• ACTIVITY: Collect each line of the entries that holds the string "brown".
● ● ●
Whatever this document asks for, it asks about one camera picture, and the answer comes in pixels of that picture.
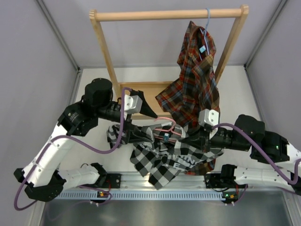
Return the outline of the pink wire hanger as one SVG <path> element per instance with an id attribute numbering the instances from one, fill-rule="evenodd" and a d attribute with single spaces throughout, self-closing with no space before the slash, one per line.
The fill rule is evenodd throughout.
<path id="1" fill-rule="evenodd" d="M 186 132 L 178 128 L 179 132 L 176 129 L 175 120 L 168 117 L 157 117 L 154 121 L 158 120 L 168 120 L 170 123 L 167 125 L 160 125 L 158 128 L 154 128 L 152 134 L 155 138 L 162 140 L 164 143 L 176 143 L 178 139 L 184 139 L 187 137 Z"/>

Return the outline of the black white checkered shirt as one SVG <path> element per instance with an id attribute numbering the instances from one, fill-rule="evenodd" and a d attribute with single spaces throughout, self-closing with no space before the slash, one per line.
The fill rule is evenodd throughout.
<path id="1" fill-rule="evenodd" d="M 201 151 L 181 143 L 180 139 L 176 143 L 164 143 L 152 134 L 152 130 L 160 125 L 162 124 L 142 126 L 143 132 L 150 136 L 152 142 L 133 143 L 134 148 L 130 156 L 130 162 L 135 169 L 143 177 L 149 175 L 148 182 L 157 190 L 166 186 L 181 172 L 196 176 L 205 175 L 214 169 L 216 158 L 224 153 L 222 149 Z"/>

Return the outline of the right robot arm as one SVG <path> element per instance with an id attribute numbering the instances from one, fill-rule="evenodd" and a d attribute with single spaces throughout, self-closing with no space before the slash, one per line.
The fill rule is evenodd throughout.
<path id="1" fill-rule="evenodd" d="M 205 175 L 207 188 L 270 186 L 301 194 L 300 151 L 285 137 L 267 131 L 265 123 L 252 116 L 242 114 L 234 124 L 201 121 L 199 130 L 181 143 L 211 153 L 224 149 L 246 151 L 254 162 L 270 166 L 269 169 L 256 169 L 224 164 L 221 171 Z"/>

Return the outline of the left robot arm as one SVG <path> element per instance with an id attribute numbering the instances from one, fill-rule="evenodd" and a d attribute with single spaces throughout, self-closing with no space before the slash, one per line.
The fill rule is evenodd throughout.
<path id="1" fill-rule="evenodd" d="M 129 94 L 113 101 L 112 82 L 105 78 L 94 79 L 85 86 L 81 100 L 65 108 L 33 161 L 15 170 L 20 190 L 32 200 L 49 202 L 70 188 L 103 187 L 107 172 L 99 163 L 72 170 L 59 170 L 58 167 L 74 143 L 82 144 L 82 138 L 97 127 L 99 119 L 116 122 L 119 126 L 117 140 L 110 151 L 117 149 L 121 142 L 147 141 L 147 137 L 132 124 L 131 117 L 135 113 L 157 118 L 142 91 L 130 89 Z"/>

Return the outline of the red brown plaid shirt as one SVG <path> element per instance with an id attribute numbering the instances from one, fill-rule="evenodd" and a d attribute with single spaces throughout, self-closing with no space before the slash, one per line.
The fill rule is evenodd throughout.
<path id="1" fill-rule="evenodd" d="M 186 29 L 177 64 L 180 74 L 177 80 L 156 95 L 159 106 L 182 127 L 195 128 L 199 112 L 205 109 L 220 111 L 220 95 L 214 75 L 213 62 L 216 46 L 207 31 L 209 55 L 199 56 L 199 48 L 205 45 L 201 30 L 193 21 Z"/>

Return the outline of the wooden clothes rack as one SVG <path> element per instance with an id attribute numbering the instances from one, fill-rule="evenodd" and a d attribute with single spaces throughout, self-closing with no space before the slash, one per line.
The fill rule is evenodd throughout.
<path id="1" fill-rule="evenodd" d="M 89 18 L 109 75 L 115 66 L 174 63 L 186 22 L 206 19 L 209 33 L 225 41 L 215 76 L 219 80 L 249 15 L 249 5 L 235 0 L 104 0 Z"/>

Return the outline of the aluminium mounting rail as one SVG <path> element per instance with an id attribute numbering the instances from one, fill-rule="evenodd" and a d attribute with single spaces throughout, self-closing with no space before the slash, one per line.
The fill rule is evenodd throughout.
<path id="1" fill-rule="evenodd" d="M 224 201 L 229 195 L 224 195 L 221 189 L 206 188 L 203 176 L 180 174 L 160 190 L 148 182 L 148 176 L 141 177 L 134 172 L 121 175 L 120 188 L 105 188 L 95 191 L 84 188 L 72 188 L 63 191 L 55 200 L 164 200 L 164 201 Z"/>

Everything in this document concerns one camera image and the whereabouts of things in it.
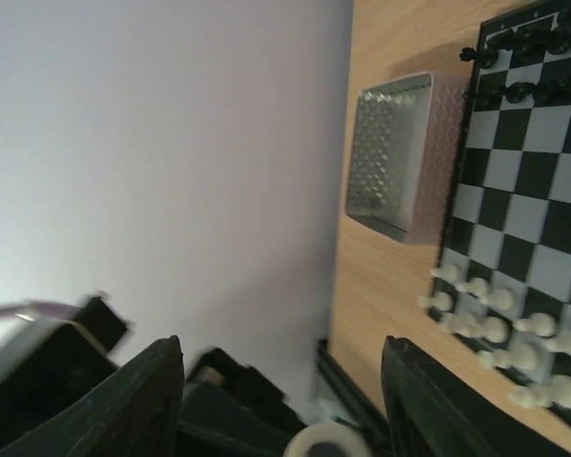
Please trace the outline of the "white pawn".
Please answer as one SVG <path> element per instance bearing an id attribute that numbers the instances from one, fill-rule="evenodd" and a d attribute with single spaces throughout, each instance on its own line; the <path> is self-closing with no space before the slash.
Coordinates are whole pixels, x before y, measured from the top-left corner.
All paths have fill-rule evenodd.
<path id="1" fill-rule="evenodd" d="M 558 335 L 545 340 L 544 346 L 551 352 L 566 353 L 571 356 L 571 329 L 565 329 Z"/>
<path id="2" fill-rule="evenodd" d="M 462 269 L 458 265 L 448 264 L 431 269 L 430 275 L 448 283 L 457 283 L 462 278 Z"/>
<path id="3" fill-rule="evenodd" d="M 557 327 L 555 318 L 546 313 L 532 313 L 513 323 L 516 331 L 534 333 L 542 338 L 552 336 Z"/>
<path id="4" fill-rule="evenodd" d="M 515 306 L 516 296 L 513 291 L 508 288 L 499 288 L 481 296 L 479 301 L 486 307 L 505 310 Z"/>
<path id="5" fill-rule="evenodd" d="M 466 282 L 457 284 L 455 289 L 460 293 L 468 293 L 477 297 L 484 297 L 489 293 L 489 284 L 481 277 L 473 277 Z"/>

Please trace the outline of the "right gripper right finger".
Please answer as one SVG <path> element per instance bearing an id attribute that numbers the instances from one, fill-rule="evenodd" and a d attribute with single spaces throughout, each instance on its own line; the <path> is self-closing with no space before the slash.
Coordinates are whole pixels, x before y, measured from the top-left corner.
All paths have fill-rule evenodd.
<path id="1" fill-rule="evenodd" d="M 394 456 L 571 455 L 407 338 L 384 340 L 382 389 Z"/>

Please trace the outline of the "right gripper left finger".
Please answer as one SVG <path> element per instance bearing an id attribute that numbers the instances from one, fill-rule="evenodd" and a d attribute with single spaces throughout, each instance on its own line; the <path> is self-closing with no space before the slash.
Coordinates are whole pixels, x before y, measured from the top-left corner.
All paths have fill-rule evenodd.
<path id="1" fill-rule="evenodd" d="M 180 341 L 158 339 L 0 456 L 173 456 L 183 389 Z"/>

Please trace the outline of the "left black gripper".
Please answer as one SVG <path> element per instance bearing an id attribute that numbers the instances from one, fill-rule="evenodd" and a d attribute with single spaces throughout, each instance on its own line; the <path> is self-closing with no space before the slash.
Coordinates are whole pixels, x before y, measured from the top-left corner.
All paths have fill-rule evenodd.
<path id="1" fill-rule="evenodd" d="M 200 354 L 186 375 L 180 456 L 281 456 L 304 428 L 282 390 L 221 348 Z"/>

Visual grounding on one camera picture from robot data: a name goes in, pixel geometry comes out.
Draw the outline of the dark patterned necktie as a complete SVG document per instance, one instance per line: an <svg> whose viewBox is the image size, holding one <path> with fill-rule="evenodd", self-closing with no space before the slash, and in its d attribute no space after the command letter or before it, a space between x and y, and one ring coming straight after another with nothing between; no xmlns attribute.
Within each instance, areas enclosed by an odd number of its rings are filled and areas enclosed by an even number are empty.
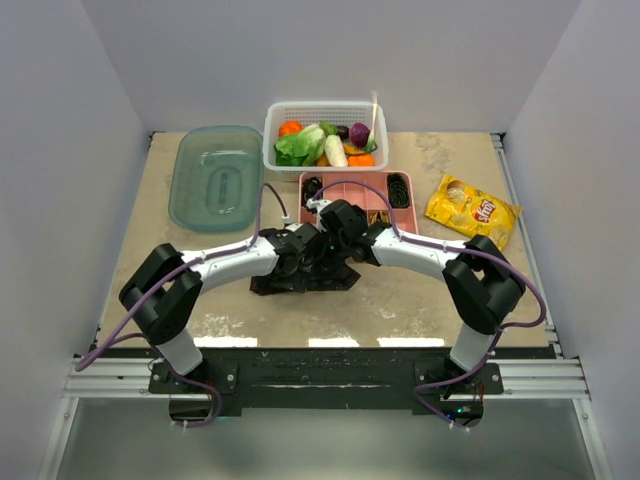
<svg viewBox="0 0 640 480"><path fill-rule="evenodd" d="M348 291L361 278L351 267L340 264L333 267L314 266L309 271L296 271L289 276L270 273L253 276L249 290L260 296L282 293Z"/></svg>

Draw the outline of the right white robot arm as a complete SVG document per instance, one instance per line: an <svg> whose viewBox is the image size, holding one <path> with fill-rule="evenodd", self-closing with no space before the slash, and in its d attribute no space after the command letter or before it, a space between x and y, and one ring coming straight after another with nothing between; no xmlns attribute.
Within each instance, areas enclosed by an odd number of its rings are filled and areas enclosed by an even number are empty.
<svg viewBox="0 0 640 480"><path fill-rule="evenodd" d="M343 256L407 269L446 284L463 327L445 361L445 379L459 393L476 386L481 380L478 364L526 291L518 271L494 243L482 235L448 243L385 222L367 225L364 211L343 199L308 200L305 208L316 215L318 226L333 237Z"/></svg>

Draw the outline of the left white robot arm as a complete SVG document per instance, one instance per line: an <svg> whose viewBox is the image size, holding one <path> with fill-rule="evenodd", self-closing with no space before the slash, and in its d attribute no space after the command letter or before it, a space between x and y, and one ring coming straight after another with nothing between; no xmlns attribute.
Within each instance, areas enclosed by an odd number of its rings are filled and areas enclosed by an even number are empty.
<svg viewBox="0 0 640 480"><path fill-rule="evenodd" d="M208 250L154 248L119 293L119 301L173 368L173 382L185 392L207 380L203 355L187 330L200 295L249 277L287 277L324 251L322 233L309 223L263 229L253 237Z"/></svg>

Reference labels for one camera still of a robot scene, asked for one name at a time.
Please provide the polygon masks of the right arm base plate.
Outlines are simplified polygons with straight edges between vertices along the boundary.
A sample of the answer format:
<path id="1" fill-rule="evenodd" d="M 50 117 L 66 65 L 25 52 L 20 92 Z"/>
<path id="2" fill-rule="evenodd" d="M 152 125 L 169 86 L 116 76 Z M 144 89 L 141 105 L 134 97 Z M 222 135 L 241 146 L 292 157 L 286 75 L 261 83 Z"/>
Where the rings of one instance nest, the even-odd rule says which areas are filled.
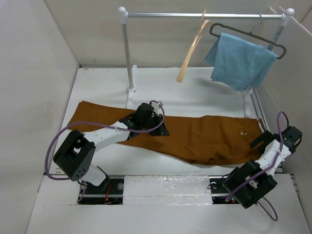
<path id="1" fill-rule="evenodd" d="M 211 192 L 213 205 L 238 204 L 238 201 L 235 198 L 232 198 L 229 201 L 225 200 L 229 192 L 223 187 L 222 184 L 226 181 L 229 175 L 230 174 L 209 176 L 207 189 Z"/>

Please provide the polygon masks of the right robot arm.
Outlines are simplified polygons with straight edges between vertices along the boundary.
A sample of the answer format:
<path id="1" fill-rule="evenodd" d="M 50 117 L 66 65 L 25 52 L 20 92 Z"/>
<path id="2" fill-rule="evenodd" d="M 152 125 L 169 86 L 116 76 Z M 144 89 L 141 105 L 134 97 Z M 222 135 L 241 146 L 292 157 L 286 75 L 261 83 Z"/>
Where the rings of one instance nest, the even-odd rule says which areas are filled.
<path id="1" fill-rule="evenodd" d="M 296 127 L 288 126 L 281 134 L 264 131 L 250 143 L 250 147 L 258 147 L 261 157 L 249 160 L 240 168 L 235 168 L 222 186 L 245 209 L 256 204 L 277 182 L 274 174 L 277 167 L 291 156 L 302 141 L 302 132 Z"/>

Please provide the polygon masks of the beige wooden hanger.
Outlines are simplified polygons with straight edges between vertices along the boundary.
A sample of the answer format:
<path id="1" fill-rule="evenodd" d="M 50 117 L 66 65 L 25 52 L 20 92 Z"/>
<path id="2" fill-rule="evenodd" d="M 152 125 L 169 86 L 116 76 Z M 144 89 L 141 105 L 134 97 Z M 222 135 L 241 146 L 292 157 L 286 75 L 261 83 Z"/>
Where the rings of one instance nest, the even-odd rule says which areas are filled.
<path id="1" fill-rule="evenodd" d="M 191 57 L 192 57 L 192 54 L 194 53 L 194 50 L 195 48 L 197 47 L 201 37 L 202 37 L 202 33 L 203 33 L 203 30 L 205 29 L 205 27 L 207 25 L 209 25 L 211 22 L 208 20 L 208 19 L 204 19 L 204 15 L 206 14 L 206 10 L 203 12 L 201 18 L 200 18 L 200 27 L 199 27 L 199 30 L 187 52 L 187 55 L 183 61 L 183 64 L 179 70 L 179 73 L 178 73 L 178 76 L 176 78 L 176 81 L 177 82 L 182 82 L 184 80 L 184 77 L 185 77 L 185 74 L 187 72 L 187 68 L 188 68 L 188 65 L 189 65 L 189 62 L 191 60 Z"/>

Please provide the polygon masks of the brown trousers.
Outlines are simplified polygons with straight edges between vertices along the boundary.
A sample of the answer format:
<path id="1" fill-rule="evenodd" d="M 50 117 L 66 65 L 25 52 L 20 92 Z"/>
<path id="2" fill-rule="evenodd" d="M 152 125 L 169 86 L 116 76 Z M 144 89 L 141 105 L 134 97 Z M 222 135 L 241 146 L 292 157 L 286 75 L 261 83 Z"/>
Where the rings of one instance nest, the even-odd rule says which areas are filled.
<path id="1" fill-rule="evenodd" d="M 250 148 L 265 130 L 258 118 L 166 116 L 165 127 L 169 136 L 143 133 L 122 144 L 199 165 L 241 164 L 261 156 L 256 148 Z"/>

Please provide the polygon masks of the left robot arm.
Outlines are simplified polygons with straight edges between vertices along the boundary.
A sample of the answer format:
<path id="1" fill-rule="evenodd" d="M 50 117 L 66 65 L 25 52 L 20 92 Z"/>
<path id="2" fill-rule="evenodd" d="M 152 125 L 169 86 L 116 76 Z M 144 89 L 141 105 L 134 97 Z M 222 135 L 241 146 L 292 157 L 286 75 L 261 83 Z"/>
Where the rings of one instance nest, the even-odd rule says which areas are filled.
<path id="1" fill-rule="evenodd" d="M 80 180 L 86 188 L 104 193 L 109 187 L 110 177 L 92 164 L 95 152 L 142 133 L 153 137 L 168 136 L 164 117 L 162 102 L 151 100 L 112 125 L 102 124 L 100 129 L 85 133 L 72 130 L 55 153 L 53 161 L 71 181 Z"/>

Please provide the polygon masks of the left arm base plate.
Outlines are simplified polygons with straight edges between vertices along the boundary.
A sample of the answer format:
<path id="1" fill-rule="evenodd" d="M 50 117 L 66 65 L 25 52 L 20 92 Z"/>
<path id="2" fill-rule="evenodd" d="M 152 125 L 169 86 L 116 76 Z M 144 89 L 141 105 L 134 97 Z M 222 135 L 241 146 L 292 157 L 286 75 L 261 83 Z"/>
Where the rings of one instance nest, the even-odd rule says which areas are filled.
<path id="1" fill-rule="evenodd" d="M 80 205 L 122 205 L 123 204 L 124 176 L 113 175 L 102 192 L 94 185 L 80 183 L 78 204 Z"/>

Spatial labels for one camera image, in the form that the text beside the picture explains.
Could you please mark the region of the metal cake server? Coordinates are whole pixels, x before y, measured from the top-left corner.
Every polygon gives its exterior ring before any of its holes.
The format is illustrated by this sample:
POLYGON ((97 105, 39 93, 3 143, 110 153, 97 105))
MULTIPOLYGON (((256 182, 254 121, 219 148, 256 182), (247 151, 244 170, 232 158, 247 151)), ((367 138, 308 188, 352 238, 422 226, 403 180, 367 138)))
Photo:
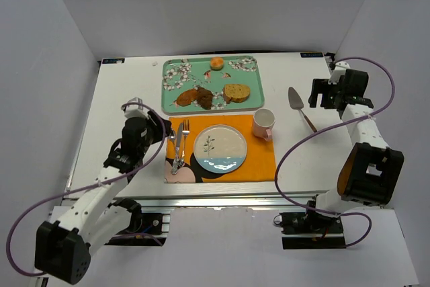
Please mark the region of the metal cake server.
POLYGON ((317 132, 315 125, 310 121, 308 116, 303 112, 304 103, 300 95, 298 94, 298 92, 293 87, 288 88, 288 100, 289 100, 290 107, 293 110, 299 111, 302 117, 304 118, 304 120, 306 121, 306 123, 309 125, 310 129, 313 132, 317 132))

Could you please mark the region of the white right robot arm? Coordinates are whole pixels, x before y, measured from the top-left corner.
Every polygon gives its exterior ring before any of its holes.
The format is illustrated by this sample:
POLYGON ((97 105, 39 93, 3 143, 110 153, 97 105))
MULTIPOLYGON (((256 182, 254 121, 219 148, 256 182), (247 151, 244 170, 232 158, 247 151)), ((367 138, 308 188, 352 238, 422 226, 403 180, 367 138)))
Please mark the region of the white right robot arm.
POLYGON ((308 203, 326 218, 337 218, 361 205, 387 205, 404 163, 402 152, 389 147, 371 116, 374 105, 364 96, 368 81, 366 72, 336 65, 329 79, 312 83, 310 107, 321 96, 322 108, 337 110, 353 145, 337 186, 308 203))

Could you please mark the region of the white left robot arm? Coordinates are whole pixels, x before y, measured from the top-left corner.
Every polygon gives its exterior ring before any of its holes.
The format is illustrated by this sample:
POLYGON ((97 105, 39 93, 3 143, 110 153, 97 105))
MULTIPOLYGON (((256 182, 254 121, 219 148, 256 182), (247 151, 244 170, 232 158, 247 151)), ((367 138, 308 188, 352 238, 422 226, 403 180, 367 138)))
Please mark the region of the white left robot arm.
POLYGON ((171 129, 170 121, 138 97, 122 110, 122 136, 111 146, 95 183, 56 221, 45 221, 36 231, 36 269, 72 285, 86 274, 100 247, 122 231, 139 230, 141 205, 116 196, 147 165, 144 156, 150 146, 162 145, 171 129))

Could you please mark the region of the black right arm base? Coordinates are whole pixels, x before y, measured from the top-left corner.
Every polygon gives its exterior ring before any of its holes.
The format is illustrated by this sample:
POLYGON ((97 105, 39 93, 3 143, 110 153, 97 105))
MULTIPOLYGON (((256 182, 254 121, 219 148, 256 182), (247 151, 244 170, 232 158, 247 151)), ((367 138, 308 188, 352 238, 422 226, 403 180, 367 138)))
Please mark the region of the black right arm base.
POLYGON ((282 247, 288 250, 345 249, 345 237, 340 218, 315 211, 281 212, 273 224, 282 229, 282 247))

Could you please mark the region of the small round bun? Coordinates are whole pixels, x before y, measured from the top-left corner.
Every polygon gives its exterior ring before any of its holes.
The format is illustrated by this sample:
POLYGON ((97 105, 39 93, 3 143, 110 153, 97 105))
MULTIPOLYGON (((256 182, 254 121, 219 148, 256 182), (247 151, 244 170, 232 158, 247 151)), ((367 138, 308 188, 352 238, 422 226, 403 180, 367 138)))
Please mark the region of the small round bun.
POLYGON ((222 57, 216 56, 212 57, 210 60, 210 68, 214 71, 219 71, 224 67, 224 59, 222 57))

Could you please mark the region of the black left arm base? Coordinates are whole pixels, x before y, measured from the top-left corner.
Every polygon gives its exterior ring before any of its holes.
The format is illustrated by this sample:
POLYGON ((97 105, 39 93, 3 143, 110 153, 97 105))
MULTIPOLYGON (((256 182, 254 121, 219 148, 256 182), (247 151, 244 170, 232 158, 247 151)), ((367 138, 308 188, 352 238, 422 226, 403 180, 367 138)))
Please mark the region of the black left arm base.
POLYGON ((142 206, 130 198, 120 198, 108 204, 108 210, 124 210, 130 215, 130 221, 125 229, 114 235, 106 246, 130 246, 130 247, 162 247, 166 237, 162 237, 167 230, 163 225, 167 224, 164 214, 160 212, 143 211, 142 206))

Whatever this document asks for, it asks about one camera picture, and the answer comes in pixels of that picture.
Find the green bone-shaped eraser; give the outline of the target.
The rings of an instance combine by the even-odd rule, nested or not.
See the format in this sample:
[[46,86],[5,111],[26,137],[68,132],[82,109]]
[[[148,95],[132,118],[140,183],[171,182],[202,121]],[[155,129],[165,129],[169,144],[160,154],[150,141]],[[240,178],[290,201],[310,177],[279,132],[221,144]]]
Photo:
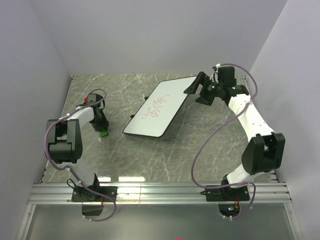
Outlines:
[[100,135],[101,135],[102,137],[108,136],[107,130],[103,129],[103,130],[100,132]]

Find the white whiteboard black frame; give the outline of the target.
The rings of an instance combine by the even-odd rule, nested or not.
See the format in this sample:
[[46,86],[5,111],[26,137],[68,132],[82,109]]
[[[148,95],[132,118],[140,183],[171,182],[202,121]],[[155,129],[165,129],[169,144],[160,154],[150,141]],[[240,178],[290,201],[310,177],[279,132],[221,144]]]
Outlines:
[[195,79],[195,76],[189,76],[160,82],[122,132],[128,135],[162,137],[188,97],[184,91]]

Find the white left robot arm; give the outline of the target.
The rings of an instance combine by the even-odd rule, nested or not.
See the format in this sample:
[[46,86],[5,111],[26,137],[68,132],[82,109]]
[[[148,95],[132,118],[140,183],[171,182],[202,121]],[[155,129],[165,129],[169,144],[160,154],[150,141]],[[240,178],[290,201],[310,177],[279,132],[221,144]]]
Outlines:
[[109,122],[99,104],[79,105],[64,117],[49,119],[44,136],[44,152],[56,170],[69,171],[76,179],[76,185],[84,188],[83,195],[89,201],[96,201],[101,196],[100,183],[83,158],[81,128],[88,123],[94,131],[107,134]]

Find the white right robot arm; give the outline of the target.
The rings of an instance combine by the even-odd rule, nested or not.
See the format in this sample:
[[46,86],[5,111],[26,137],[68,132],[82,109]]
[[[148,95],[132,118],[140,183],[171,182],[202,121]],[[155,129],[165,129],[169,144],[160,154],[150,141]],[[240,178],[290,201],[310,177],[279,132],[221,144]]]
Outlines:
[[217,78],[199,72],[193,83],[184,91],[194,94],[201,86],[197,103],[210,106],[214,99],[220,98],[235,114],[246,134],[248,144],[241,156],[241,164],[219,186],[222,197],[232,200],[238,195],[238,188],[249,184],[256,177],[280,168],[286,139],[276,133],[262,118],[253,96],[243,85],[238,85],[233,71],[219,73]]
● ● ●
• RESULT OF THE EXERCISE:
Return the outline of the red brown plaid shirt as one SVG <path> element per instance with an id attribute numbering the instances from one, fill-rule="evenodd" and a d attribute with single spaces throughout, self-closing with no space before the slash, one per line.
Please provide the polygon masks of the brown trousers.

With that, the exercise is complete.